Directions for this task. Find every line in the records that holds the string "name". Copy each one.

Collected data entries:
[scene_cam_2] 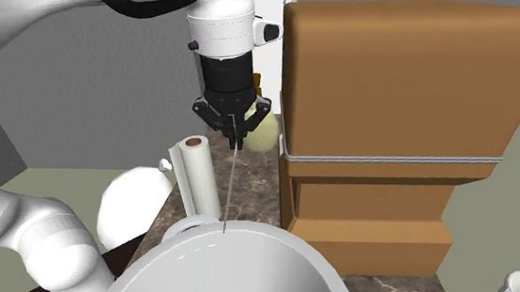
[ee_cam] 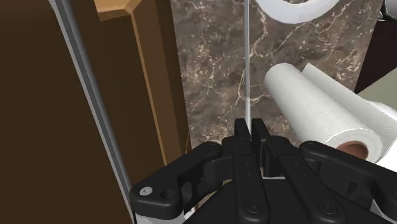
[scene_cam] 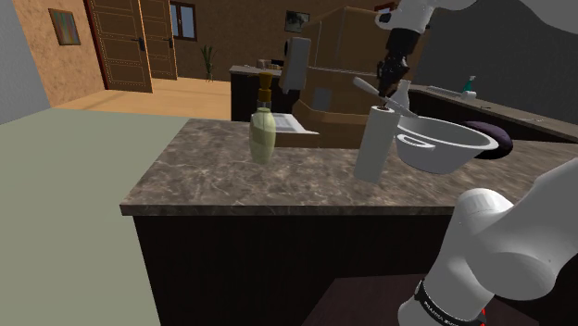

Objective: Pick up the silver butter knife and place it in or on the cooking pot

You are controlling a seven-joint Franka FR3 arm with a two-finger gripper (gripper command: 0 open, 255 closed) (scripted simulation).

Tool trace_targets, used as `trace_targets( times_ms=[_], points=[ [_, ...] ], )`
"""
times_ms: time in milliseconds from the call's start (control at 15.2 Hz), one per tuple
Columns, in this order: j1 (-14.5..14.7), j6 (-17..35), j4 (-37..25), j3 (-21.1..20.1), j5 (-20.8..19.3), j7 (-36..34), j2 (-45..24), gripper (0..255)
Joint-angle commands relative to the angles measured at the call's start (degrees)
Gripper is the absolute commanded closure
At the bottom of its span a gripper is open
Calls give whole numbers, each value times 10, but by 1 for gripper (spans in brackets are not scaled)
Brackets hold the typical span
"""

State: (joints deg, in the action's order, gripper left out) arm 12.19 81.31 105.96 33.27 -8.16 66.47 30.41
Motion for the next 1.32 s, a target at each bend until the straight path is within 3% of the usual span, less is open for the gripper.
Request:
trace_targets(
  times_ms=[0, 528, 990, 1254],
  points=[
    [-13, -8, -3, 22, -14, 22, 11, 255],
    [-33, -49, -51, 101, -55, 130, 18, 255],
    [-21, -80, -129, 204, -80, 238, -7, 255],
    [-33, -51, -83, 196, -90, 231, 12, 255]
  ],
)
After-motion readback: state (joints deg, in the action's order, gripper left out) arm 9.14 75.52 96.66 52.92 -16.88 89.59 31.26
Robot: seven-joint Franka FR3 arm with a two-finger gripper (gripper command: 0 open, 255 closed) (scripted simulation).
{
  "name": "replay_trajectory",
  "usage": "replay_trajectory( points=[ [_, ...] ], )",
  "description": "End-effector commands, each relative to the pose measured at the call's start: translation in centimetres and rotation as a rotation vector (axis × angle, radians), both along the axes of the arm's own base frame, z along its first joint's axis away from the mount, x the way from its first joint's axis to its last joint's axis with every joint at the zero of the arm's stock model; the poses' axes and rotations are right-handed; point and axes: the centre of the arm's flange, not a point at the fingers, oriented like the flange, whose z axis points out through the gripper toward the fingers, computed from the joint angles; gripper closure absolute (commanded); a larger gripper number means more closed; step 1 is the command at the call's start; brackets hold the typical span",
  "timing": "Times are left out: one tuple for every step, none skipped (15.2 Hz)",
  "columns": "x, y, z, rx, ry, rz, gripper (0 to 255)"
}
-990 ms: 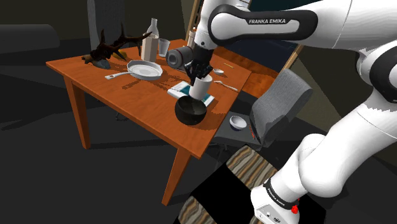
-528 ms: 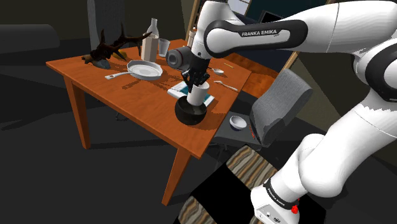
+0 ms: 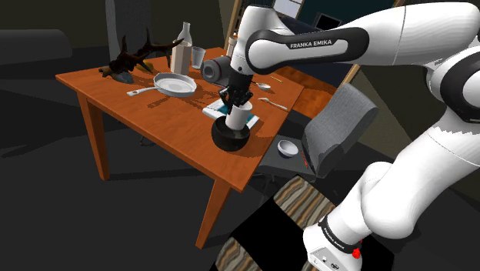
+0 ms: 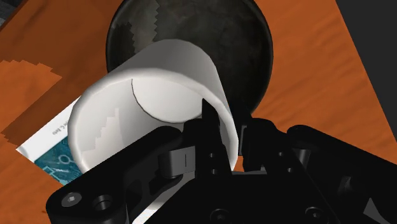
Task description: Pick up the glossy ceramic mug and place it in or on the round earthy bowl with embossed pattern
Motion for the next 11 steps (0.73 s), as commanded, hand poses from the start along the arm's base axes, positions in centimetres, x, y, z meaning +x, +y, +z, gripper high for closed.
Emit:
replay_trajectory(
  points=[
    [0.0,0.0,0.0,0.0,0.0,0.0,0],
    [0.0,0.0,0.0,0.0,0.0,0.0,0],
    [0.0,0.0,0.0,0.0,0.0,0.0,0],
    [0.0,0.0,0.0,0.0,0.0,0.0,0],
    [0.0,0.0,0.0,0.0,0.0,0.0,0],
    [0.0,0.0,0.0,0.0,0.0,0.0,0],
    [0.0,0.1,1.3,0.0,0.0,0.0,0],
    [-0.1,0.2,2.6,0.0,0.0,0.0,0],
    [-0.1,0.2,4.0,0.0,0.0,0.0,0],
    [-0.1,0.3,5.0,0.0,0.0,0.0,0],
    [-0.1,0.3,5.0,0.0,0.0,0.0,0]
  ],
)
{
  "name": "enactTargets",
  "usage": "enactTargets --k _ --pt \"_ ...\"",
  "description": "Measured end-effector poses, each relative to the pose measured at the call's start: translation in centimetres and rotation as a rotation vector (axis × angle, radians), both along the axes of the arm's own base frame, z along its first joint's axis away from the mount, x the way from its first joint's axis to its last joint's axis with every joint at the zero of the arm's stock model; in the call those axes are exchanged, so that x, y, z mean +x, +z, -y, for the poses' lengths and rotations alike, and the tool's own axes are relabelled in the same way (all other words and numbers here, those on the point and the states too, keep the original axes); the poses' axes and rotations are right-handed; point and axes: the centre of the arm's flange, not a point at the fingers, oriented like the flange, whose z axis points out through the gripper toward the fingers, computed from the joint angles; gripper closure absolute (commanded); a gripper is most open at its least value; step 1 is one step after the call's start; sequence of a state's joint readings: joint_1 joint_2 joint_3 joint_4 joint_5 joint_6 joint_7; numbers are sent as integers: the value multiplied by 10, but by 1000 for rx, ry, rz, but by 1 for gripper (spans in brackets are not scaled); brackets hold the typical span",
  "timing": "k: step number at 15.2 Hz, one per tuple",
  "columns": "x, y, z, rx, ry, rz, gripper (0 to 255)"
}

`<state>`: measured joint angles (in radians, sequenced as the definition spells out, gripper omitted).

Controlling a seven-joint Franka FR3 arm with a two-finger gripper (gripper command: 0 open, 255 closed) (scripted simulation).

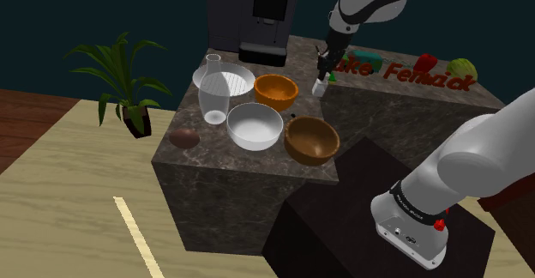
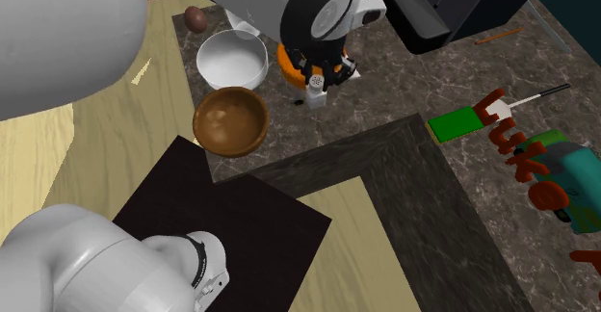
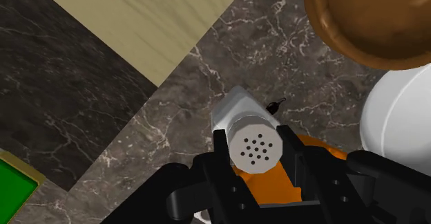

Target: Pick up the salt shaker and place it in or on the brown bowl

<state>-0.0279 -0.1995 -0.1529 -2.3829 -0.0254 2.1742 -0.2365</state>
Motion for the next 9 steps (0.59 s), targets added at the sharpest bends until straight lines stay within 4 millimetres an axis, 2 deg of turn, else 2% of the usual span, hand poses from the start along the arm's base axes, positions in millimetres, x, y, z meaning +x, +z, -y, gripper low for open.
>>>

Response.
  "name": "replay_trajectory",
  "name": "enactTargets",

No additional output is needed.